Kenzaburo Oe, trans. from the Japanese by Deborah Boliver Boehm. Grove, $28 (432p) ISBN 978-0-8021-2401-2
Layered and reflexive, Nobel winner Oe’s (The Changeling) novel concerns itself with an elderly writer, Kogito Choko, whose inability to write “the drowning novel,” a fictional account of his father’s death by drowning, threatens both his health and his plans to provide for his family after his death. As a child, Choko—then called Kogii—witnessed his father’s ill-fated boat trip in the Shikoku forest region of his childhood.
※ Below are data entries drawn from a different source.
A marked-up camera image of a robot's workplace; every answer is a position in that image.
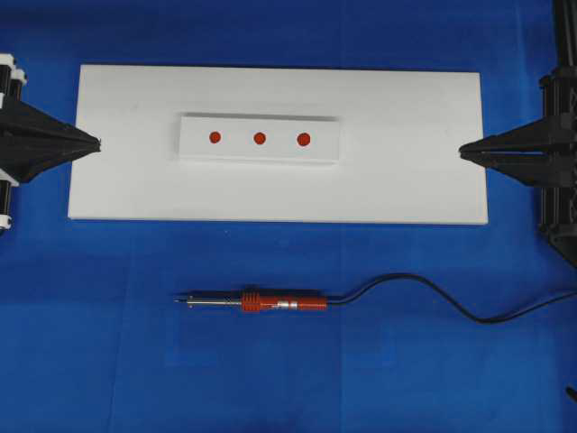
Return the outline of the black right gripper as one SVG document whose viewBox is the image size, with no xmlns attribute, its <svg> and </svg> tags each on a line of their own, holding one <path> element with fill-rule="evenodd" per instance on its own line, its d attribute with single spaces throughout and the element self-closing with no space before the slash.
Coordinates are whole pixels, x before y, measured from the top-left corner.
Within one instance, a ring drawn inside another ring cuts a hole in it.
<svg viewBox="0 0 577 433">
<path fill-rule="evenodd" d="M 562 257 L 576 256 L 576 67 L 540 79 L 545 118 L 459 148 L 461 158 L 540 187 L 539 230 Z M 480 152 L 541 152 L 480 153 Z"/>
</svg>

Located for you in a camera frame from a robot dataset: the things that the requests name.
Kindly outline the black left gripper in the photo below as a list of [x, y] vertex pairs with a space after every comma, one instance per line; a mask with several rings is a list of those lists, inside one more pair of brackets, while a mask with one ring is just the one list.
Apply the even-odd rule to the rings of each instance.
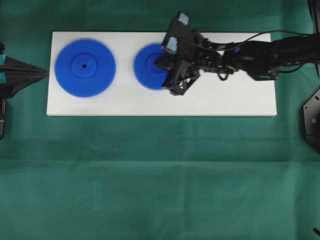
[[37, 73], [40, 75], [21, 77], [0, 84], [0, 97], [13, 98], [19, 91], [35, 84], [49, 76], [48, 71], [38, 66], [28, 64], [9, 56], [5, 53], [5, 44], [0, 43], [0, 72], [1, 73]]

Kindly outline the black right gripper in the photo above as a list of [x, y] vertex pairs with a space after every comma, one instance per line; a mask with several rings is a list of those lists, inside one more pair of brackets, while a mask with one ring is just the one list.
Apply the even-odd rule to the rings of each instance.
[[224, 74], [222, 55], [198, 31], [192, 29], [191, 17], [179, 11], [169, 24], [162, 41], [164, 53], [156, 66], [168, 71], [162, 87], [174, 96], [183, 96], [200, 77], [200, 70]]

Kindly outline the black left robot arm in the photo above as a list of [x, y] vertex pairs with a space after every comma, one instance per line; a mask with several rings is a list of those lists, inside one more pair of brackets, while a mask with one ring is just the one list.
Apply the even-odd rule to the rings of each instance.
[[49, 72], [5, 55], [6, 46], [0, 43], [0, 137], [4, 137], [7, 100], [19, 91], [49, 76]]

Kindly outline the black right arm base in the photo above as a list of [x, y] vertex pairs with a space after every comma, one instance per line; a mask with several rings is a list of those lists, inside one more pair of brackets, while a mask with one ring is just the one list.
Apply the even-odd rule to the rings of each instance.
[[320, 153], [320, 89], [308, 99], [302, 109], [305, 140]]

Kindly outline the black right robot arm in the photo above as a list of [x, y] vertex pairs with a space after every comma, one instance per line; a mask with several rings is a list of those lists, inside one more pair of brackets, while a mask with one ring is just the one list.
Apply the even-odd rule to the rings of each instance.
[[182, 96], [200, 77], [213, 73], [221, 81], [237, 71], [255, 81], [275, 81], [282, 67], [296, 71], [305, 64], [320, 63], [320, 34], [293, 32], [272, 42], [250, 37], [242, 42], [216, 43], [192, 28], [188, 14], [179, 11], [162, 41], [164, 53], [155, 65], [168, 72], [162, 87]]
When he revisits the forests and delves into the area’s history and folklore at his sister Asa’s invitation, he discovers not only other witnesses to his father’s voyage—including a nationalist former disciple of his dad’s—but that “the materials in the red leather trunk” required for his research were destroyed by his mother long ago. Bereft, Choko finds himself cooperating with an experimental theater troupe, who wish to adapt his body of work for the stage using the visionary Unaiko’s “throwing the dead dogs” method, whereupon meta-narrative discussion and the throwing of stuffed dogs occur on stage. Choko’s disappointment over the uselessness of the red leather trunk’s contents drives him to lash out at his adult, intellectually disabled composer son, Akari, and when his wife, Chikashi, undergoes treatment for a serious illness, she’s most concerned about this unprecedented rift between father and son. Told in echoing and overlapping accounts of conversations, telephone calls, and stage performances, Oe’s deceptively tranquil idiom scans the violent history of postwar Japan and its present-day manifestations, in the end finding redemption. Agent: Jacqueline Ko, Wylie Agency. (Oct.)